Source: Patrice Lumumba: Fighter for Africa’s Freedom, Moscow, Progress Publishers, 1961, pp. 67-70.
Written: by Patrice Lumumba;
Transcribed: by Thomas Schmidt.
In a Memorandum dated September 8, 1960, and addressed to the Secretary-General of the United Nations and the President of the Security Council, the Government of the Republic of the Congo drew attention to the United Nations' flagrant interference in the internal affairs of the Congo. Conclusive proof was given of this interference. The statement just made in the Security Council by the U.N. Secretary-General that Mr. Kasavubu had the right to depose the Government only confirms this interference.
Moreover, the position adopted by the Secretary-General runs counter to the sovereign decisions of the Congolese Parliament, which in two ballots, with a considerable majority of votes in each ballot, annulled the decree illegally issued by Mr. Kasavubu.
It is not the U.N. Secretary-General's business to interpret the Fundamental Law of the land; that is the duty of the Congolese Parliament. Article 51 states that the "formal interpretation of laws is the exclusive responsibility of the Chambers". In their interpretation, in particular, of Article 22, according to which the "Head of State appoints and deposes the Prime Minister and Ministers", the two Chambers of the Congolese Parliament, which annulled the decree of the Head of State, came to the conclusion that a government can be appointed or deposed only after Parliament has passed a vote of confidence or no confidence.
The Head of State cannot appoint a government without the sanction of Parliament and that, to an equal degree, applies to the deposition of a government, which must follow the same procedure. Furthermore, in their interpretation, the Congolese legislative Chambers declared that insofar as the Government, headed by Prime Minister Patrice Lumumba, and the Head of State Mr. Kasavubu, had been approved separately by Parliament, only the latter had the right to depose the one or the other.
Basing itself on the confidence unanimously expressed in the Government by Parliament, which is the only sovereign body in the country, the Government of the Republic lodges a further protest against the interference of Secretary-General Hammarskjöld in the internal affairs of the Congolese nation. This interference is a grave threat to confidence in the United Nations and its prestige not only in the Congo but also throughout Africa and, essentially, throughout the world. In addition, the Government of the Republic lodges a further protest against the repeated refusal of the United Nations authorities in the Congo to co-operate with the Government in implementing the Security Council's resolutions. In the interests of universal peace, the Government urgently requests the United Nations:
1. Firmly to recommend to the Secretary-General and his colleagues in the Congo that they should cease interfering in the internal affairs of our Republic directly or indirectly.

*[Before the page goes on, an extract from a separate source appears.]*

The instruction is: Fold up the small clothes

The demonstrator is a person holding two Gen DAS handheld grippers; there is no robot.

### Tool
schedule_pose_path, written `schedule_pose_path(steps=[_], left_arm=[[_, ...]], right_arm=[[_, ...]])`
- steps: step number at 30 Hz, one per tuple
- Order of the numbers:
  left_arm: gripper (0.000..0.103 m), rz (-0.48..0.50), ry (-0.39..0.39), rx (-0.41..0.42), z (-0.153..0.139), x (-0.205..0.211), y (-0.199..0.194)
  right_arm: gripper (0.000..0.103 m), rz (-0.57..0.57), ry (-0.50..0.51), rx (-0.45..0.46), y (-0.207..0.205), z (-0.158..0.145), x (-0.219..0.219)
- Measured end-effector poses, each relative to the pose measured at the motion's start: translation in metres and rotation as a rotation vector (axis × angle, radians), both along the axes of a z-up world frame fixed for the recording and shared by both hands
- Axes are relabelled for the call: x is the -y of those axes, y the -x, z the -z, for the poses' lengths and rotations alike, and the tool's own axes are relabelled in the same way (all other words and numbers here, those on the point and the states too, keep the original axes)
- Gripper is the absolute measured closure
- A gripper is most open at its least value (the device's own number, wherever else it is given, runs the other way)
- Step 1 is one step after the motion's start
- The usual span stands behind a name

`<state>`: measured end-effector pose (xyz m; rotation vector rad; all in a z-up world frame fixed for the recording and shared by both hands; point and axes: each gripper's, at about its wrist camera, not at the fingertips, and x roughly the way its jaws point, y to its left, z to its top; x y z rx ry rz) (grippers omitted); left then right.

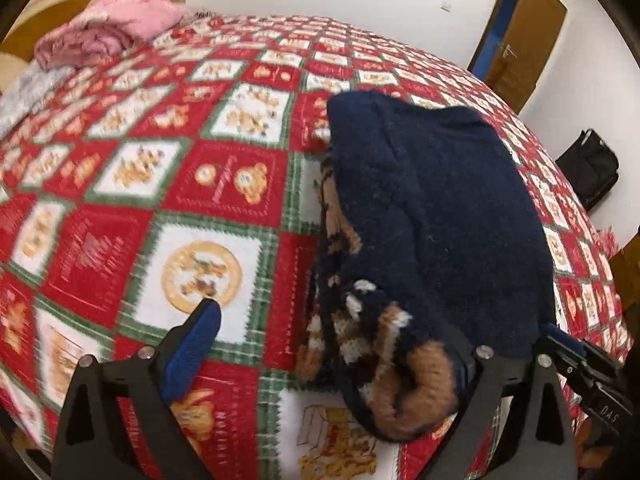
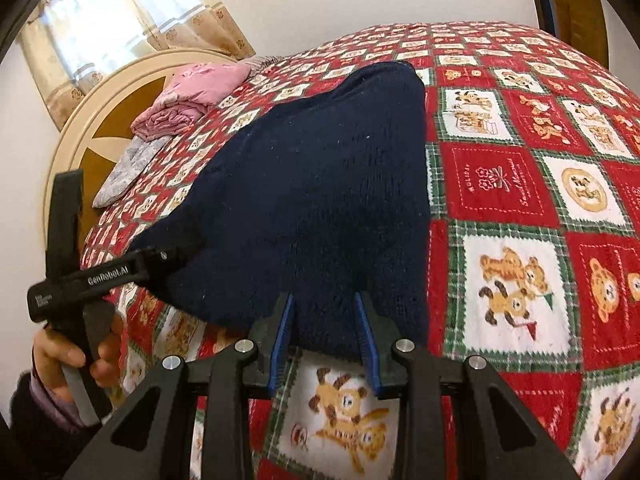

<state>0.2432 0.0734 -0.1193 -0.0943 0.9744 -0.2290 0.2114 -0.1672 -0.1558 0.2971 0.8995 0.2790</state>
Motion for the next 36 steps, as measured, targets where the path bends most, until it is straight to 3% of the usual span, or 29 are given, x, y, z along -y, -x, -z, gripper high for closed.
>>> schedule_pose_path(steps=[3,5,9,13,21,29,32,36], left_arm=[[0.006,0.020,-0.012,0.076,-0.028,0.005,0.002],[0.006,0.023,-0.012,0.112,-0.041,0.010,-0.005],[0.006,0.014,-0.051,0.131,-0.046,0.028,-0.034],[0.009,0.027,-0.098,0.116,-0.040,0.046,-0.052],[0.010,0.007,-0.198,0.032,-0.011,0.065,-0.076],[0.007,0.022,-0.201,0.052,-0.003,0.069,-0.078],[0.006,0.020,-0.175,0.048,0.000,0.068,-0.082],[0.000,-0.009,-0.105,0.015,0.008,0.061,-0.090]], right_arm=[[0.071,-0.007,-0.020,0.076,0.005,-0.026,0.004],[0.069,0.019,0.024,0.163,0.000,-0.049,0.008],[0.069,0.071,0.098,0.185,-0.037,-0.065,0.017],[0.069,0.090,0.165,0.162,-0.086,-0.061,0.026],[0.069,0.087,0.181,0.066,-0.170,-0.039,0.037],[0.066,0.067,0.278,0.005,-0.207,-0.009,0.023],[0.062,0.048,0.323,-0.032,-0.225,-0.002,0.018],[0.057,0.054,0.295,-0.090,-0.246,0.007,0.023]])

2. Not to adopt any further resolutions on the Congo insofar as the resolutions already adopted are perfectly clear and specific but have not been fully implemented because of the perfidy of the Belgian Government and its allies, who are continuing to help the illegal and rebel Government of Katanga with supplies of aircraft, arms and ammunition and with liaison and line officers.
To this is added the fact that the United Nations authorities are deliberately holding up the implementation of the concrete and unequivocal decisions of the Security Council.
The Congolese Government cannot be deceived by these intrigues, which are turning the dispute between the Congo and Belgium into a dispute between the Government of the Congo and the United Nations only ten days after our Republic formally became a member of the U.N.
The Government most emphatically protests against the contention of the Secretary-General that troops of the National Army must be disarmed. Being perfectly aware that the troops of the National Army did not submit to a similar demand by Mr. Kasavubu, who ordered the Congolese militia to lay down their arms, the Secretary-General would like to continue with a demonstration of force only in order to start a war in the Congo in which the Congolese population would find itself in conflict with the armed forces of the United Nations.
The sole purpose of all this is to establish an international trusteeship over the Congo. Moreover, by such arbitrary actions as the seizure of our national radio station and all the airfields in the Republic, the Secretary-General seeks to deprive the Government of the means of broadcasting and to prevent any outflow of information in order to allow Tshombe and the illegal radio stations that have been recently set up near Leopoldville to continue theirattempts at a coup d'etat. These stations are daily spreading active anti-Government propaganda, lies, slander and insults in order to discredit the legal Government, which has the support of the overwhelming majority of the people.
This morning the Government informed the U.N. Headquarters for the fifth time that it must regain the use of its national radio station. Anxious to restore peace and order in the Congo and to retain good relations with the United Nations, the Government of the Republic of the Congo solemnly and passionately appeals to all the countries of the world to take steps to prevent the Congo from being turned into a battlefield of a third world war.